**EXERCISE INSTRUCTIONS**.
Copy, from the material below, every line in which the word "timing" can be found.

::::::

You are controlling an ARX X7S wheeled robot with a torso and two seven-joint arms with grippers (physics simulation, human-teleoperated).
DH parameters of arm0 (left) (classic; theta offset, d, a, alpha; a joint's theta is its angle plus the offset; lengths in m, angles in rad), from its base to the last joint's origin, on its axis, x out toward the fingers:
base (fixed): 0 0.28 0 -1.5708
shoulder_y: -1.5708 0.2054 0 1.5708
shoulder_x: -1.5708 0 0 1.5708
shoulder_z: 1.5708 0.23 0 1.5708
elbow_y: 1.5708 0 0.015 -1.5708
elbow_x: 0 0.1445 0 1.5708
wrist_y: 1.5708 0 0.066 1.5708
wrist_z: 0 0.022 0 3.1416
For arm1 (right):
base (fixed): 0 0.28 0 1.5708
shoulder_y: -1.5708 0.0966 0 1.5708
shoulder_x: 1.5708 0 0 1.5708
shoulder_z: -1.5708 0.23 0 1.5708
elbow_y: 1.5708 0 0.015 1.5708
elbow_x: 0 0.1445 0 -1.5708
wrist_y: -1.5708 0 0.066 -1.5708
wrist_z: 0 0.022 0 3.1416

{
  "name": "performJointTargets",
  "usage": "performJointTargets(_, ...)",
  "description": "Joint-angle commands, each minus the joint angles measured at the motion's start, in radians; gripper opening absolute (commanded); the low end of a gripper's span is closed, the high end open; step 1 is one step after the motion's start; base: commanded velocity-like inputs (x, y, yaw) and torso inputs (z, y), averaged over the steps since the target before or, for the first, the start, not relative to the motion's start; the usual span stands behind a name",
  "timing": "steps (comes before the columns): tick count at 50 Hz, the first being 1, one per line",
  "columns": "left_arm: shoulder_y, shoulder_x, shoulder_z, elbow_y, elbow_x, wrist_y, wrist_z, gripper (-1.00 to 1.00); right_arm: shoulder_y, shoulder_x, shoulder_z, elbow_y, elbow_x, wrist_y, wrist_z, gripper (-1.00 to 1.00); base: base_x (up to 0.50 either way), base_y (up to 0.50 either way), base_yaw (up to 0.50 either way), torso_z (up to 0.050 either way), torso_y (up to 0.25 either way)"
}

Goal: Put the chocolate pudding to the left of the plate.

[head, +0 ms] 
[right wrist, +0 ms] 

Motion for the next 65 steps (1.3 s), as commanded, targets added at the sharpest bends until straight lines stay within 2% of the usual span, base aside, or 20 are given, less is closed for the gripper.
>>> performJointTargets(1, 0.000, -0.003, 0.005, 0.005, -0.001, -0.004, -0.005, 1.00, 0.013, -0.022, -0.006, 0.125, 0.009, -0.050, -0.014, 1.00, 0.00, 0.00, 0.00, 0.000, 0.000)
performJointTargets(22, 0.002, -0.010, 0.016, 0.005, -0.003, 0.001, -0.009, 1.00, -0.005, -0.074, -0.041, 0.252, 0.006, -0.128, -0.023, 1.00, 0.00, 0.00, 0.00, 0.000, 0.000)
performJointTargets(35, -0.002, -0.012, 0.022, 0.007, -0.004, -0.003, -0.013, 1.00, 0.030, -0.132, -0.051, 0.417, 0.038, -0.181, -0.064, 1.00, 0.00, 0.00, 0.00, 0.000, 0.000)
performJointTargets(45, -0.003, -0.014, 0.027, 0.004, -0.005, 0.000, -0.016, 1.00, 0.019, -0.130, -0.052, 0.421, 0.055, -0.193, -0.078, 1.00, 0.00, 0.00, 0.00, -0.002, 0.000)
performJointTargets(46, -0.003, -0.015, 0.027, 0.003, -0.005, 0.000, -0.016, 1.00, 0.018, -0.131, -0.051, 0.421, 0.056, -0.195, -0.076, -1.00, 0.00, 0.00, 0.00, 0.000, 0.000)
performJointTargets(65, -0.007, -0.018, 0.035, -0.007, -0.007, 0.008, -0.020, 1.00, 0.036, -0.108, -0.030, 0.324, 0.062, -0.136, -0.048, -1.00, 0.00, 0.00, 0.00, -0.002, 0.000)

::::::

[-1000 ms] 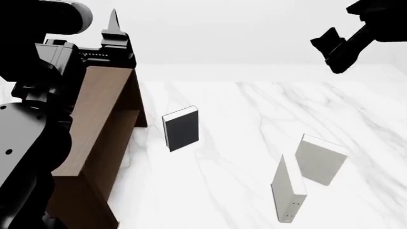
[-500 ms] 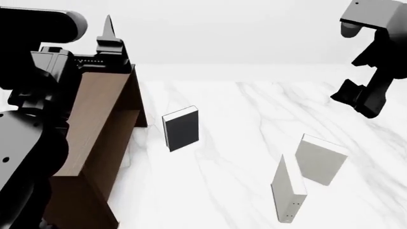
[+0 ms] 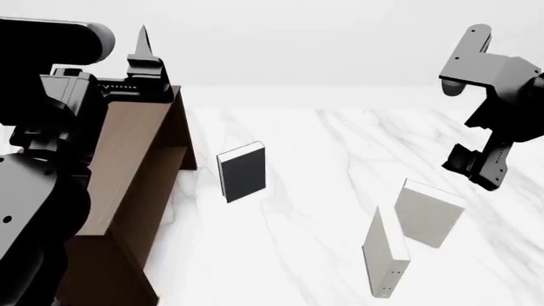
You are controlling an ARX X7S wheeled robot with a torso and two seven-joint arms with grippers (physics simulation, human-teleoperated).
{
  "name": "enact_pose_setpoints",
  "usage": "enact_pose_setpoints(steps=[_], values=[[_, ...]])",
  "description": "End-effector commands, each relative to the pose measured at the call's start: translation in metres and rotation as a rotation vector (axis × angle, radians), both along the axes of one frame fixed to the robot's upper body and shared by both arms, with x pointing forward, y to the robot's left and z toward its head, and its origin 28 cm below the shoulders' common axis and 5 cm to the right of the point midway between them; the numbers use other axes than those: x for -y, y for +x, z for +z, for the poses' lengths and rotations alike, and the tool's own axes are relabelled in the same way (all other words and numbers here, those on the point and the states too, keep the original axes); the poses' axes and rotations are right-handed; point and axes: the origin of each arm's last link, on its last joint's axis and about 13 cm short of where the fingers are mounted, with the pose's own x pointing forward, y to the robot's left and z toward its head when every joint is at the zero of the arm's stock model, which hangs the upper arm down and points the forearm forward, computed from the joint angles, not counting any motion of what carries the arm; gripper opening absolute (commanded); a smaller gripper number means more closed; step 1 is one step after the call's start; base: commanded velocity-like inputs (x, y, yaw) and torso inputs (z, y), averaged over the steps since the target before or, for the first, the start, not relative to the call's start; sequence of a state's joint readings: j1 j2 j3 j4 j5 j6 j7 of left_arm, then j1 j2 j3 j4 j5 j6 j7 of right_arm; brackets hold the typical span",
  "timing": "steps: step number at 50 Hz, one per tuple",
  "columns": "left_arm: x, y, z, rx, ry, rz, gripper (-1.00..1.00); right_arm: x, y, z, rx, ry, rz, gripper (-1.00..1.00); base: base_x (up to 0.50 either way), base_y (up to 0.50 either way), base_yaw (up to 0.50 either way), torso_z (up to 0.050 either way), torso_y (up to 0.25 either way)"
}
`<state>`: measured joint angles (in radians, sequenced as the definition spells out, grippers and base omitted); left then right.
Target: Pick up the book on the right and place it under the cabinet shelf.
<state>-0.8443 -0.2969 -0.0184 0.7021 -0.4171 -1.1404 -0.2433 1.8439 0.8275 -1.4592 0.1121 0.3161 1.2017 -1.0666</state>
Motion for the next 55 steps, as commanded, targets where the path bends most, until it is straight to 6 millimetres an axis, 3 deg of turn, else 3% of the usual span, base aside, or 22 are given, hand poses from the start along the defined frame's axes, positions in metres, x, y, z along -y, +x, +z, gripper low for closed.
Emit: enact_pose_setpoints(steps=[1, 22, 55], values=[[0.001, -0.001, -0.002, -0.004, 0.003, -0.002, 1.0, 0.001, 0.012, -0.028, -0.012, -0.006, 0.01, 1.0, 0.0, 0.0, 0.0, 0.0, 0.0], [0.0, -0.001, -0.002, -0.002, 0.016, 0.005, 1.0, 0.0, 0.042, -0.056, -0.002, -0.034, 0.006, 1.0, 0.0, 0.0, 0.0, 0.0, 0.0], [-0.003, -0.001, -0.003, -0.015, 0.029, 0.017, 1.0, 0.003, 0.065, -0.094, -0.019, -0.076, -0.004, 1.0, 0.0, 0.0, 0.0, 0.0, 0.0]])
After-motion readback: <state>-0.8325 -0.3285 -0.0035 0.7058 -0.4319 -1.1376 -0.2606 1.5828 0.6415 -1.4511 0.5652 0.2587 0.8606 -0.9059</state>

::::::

**ANSWER SPACE**.
  "timing": "steps (comes before the columns): tick count at 50 Hz, the first being 1, one per line",
  "timing": "steps: step number at 50 Hz, one per tuple",

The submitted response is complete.